Only text lines belong in the answer: the lines from the first one in the records through the line with "Please draw the outline of every instance of the green", copied exactly.

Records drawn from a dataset
- Opening Delimiter -

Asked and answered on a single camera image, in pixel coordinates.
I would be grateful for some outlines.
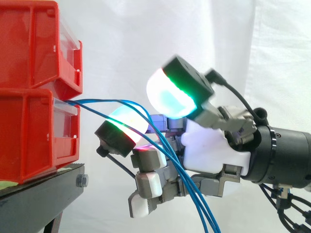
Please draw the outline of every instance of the green light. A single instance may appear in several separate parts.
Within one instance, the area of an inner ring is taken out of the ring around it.
[[[142,114],[144,114],[146,117],[146,113],[142,108],[136,105],[132,105],[137,110],[139,110]],[[110,117],[123,122],[126,125],[131,126],[132,128],[138,130],[141,133],[146,133],[148,129],[148,123],[140,116],[138,113],[136,113],[133,109],[127,107],[127,106],[121,106],[117,108],[112,114],[109,115]],[[141,136],[137,133],[131,131],[130,129],[124,127],[123,125],[120,125],[112,120],[108,120],[115,126],[117,126],[120,130],[122,130],[125,134],[127,134],[135,143],[137,143]]]
[[[157,70],[149,79],[147,95],[158,112],[172,119],[185,117],[196,109],[192,98],[178,89],[162,69]]]

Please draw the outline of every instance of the robotic hand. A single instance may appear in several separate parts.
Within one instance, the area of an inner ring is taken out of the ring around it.
[[[211,83],[227,87],[246,109],[211,105]],[[239,183],[241,178],[252,181],[260,185],[289,232],[311,232],[284,215],[285,209],[293,207],[311,224],[311,212],[301,211],[292,200],[310,208],[311,203],[289,193],[290,188],[311,191],[311,134],[271,127],[266,111],[252,110],[216,71],[202,75],[178,56],[151,77],[147,92],[151,104],[163,114],[151,115],[154,126],[166,133],[184,169],[198,173],[191,179],[202,194],[222,197],[225,184]],[[149,126],[146,133],[155,131]],[[96,135],[101,141],[97,152],[103,157],[109,153],[125,157],[136,145],[108,121]],[[189,194],[172,161],[153,145],[133,149],[131,160],[139,169],[133,175],[137,190],[128,199],[131,217],[144,217],[157,205]]]

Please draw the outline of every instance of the metal bolt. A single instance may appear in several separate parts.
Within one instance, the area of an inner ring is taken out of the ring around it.
[[[80,174],[77,176],[77,186],[80,188],[85,188],[88,185],[88,175]]]

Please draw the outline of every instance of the white fabric background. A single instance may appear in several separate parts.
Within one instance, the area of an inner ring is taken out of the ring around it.
[[[311,132],[310,1],[58,2],[84,46],[79,98],[134,100],[154,114],[145,93],[147,80],[177,53],[201,72],[214,67],[253,107],[268,110],[271,125]],[[214,104],[240,105],[225,89],[215,91]],[[117,107],[93,106],[107,114]],[[129,217],[127,198],[135,183],[95,152],[99,140],[94,132],[102,121],[82,110],[80,162],[86,164],[89,186],[64,211],[60,233],[203,232],[189,197],[160,205],[146,218]],[[121,161],[131,167],[129,158]],[[260,189],[242,184],[231,196],[207,198],[222,232],[286,232]],[[303,190],[294,193],[310,199]]]

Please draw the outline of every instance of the blue cable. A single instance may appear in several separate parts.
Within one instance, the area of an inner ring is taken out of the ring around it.
[[[180,164],[180,162],[179,162],[179,160],[178,160],[178,158],[177,158],[177,155],[175,154],[175,151],[172,149],[171,145],[167,142],[166,138],[165,138],[165,137],[163,136],[163,134],[158,130],[158,128],[156,128],[156,127],[154,126],[150,114],[148,113],[148,111],[147,111],[142,105],[140,105],[140,104],[138,104],[138,103],[136,103],[136,102],[130,101],[130,100],[84,99],[84,100],[78,100],[78,102],[80,102],[80,103],[92,103],[92,102],[118,102],[118,103],[124,104],[124,105],[126,105],[127,107],[133,109],[134,111],[136,111],[143,119],[145,119],[145,120],[152,126],[152,128],[155,130],[156,134],[158,134],[158,136],[160,137],[160,142],[161,142],[161,144],[163,145],[163,147],[165,148],[165,147],[167,146],[168,149],[169,149],[170,154],[171,154],[171,155],[174,157],[174,159]],[[145,113],[146,113],[146,115],[148,116],[148,118],[150,119],[150,121],[148,121],[148,119],[147,119],[139,110],[137,110],[135,107],[133,107],[132,105],[130,105],[130,104],[128,104],[128,103],[131,103],[131,104],[134,104],[134,105],[136,105],[136,106],[141,107],[141,108],[145,111]],[[212,212],[211,212],[211,210],[210,210],[210,208],[209,208],[209,206],[208,206],[206,200],[204,199],[202,193],[200,192],[200,190],[197,188],[197,186],[194,184],[194,182],[193,182],[192,180],[191,180],[190,183],[191,183],[192,187],[195,189],[195,191],[198,193],[198,195],[199,195],[201,201],[203,202],[204,206],[206,207],[206,209],[207,209],[207,211],[208,211],[208,213],[209,213],[209,215],[210,215],[210,217],[211,217],[211,219],[212,219],[212,223],[213,223],[213,224],[212,224],[211,226],[214,225],[214,227],[217,229],[217,232],[220,233],[221,231],[220,231],[220,228],[219,228],[219,226],[218,226],[218,224],[217,224],[217,221],[216,221],[215,217],[213,216],[213,214],[212,214]]]
[[[130,101],[130,100],[102,100],[102,99],[82,99],[82,100],[75,100],[75,101],[79,102],[79,103],[82,103],[82,104],[84,104],[84,103],[98,103],[98,102],[118,102],[118,103],[121,103],[121,104],[123,104],[123,105],[125,105],[125,106],[127,106],[127,107],[129,107],[131,109],[133,109],[136,113],[138,113],[144,120],[146,120],[151,125],[153,130],[158,135],[161,144],[164,147],[167,147],[167,150],[171,153],[171,155],[174,157],[174,159],[176,159],[177,162],[179,162],[179,159],[178,159],[177,155],[175,154],[172,146],[167,142],[166,138],[158,130],[158,128],[154,126],[154,123],[152,121],[152,118],[151,118],[149,112],[142,105],[140,105],[139,103],[136,103],[136,102],[133,102],[133,101]],[[144,110],[144,112],[146,113],[148,119],[146,119],[146,117],[139,110],[137,110],[135,107],[133,107],[129,103],[141,107]]]
[[[138,111],[135,107],[133,107],[132,105],[130,104],[127,104],[128,103],[131,103],[131,104],[134,104],[134,105],[137,105],[137,106],[140,106],[147,114],[148,118],[151,119],[151,116],[149,115],[148,111],[143,107],[141,106],[140,104],[138,103],[135,103],[133,101],[130,101],[130,100],[99,100],[99,99],[85,99],[85,100],[78,100],[79,103],[92,103],[92,102],[119,102],[119,103],[122,103],[126,106],[128,106],[129,108],[133,109],[134,111],[136,111],[141,117],[143,117],[152,127],[153,129],[157,132],[158,136],[161,137],[160,138],[160,141],[163,145],[163,147],[167,150],[167,147],[165,145],[168,145],[169,147],[169,152],[173,155],[175,155],[175,159],[177,158],[175,152],[173,151],[172,147],[170,146],[170,144],[167,142],[166,138],[161,134],[161,132],[148,120],[146,119],[146,117],[140,112]],[[210,208],[208,207],[208,204],[206,203],[206,200],[204,199],[203,195],[201,194],[200,190],[196,187],[196,185],[194,184],[194,182],[191,180],[191,178],[189,177],[189,175],[184,171],[184,169],[182,168],[179,172],[182,172],[186,175],[186,178],[188,179],[188,181],[190,181],[190,184],[192,185],[192,187],[195,189],[195,191],[198,193],[201,201],[203,202],[204,206],[206,207],[207,211],[209,212],[209,215],[211,216],[212,220],[209,219],[209,216],[208,214],[206,213],[205,209],[203,209],[203,211],[205,212],[205,215],[212,227],[212,229],[214,230],[214,232],[218,232],[220,233],[220,229],[219,229],[219,226],[210,210]]]
[[[153,129],[157,132],[158,136],[160,137],[160,141],[161,141],[161,143],[162,143],[164,149],[168,150],[168,152],[170,152],[170,154],[175,155],[174,157],[177,158],[175,152],[173,151],[173,149],[172,149],[172,147],[170,146],[170,144],[167,142],[166,138],[165,138],[165,137],[161,134],[161,132],[153,125],[151,116],[149,115],[149,113],[147,112],[147,110],[146,110],[144,107],[142,107],[140,104],[135,103],[135,102],[130,101],[130,100],[97,100],[97,99],[86,99],[86,100],[78,100],[78,101],[69,100],[69,101],[67,101],[67,102],[70,103],[70,104],[73,104],[73,105],[75,105],[75,104],[80,105],[81,107],[83,107],[83,108],[85,108],[85,109],[87,109],[87,110],[89,110],[89,111],[91,111],[91,112],[94,112],[94,113],[96,113],[96,114],[98,114],[98,115],[100,115],[100,116],[102,116],[102,117],[105,117],[105,118],[107,118],[107,119],[111,119],[111,120],[113,120],[113,121],[115,121],[115,122],[117,122],[117,123],[119,123],[119,124],[124,125],[125,127],[129,128],[129,129],[131,129],[131,130],[133,130],[134,132],[136,132],[137,134],[139,134],[140,136],[142,136],[143,138],[145,138],[147,141],[149,141],[151,144],[153,144],[158,150],[160,150],[161,152],[163,152],[169,159],[172,160],[172,162],[173,162],[173,164],[175,165],[176,169],[179,171],[179,174],[180,174],[180,176],[181,176],[181,179],[183,180],[183,182],[184,182],[186,188],[188,189],[189,194],[190,194],[192,200],[193,200],[194,203],[196,204],[197,209],[198,209],[198,205],[199,205],[199,206],[200,206],[200,205],[202,206],[202,204],[201,204],[201,203],[200,203],[200,204],[197,203],[197,201],[198,201],[197,196],[193,193],[193,190],[189,187],[189,184],[186,182],[185,177],[187,178],[188,182],[190,182],[190,184],[191,184],[192,187],[195,189],[195,191],[198,193],[198,195],[199,195],[200,199],[202,200],[204,206],[206,207],[207,211],[209,212],[209,215],[211,216],[212,219],[209,218],[209,216],[208,216],[206,210],[205,210],[204,208],[202,208],[203,211],[204,211],[204,213],[205,213],[205,215],[206,215],[206,217],[207,217],[207,219],[208,219],[208,221],[209,221],[209,223],[210,223],[210,225],[211,225],[211,227],[212,227],[212,229],[214,230],[214,232],[217,232],[217,233],[220,233],[220,232],[221,232],[220,229],[219,229],[219,226],[218,226],[218,224],[217,224],[217,222],[216,222],[216,220],[215,220],[215,218],[214,218],[214,216],[213,216],[212,213],[211,213],[211,210],[209,209],[209,207],[208,207],[208,205],[207,205],[207,203],[206,203],[206,200],[204,199],[204,197],[203,197],[203,195],[201,194],[200,190],[196,187],[196,185],[194,184],[194,182],[191,180],[191,178],[189,177],[189,175],[188,175],[188,174],[185,172],[185,170],[181,167],[180,162],[179,162],[178,159],[172,159],[172,157],[171,157],[166,151],[163,151],[163,149],[162,149],[161,147],[159,147],[156,143],[154,143],[151,139],[149,139],[149,138],[148,138],[147,136],[145,136],[144,134],[138,132],[137,130],[133,129],[132,127],[129,127],[129,126],[123,124],[122,122],[119,122],[119,121],[117,121],[117,120],[115,120],[115,119],[112,119],[112,118],[109,117],[109,116],[106,116],[106,115],[104,115],[104,114],[101,114],[101,113],[97,112],[96,110],[93,110],[93,109],[91,109],[91,108],[88,108],[88,107],[82,105],[82,103],[91,103],[91,102],[119,102],[119,103],[122,103],[122,104],[124,104],[124,105],[126,105],[126,106],[132,108],[132,109],[133,109],[134,111],[136,111],[141,117],[143,117],[143,118],[153,127]],[[148,116],[148,119],[147,119],[139,110],[137,110],[135,107],[133,107],[132,105],[127,104],[127,103],[131,103],[131,104],[134,104],[134,105],[137,105],[137,106],[141,107],[141,108],[146,112],[146,114],[147,114],[147,116]],[[201,212],[199,209],[198,209],[198,212],[199,212],[199,215],[200,215],[200,217],[201,217],[202,212]]]

- Closing Delimiter -

RESULT OF THIS EXERCISE
Asked and answered on a single camera image, in pixel coordinates.
I would be grateful for some outlines.
Please draw the outline of every instance of the green light. A single instance may appear in several separate parts.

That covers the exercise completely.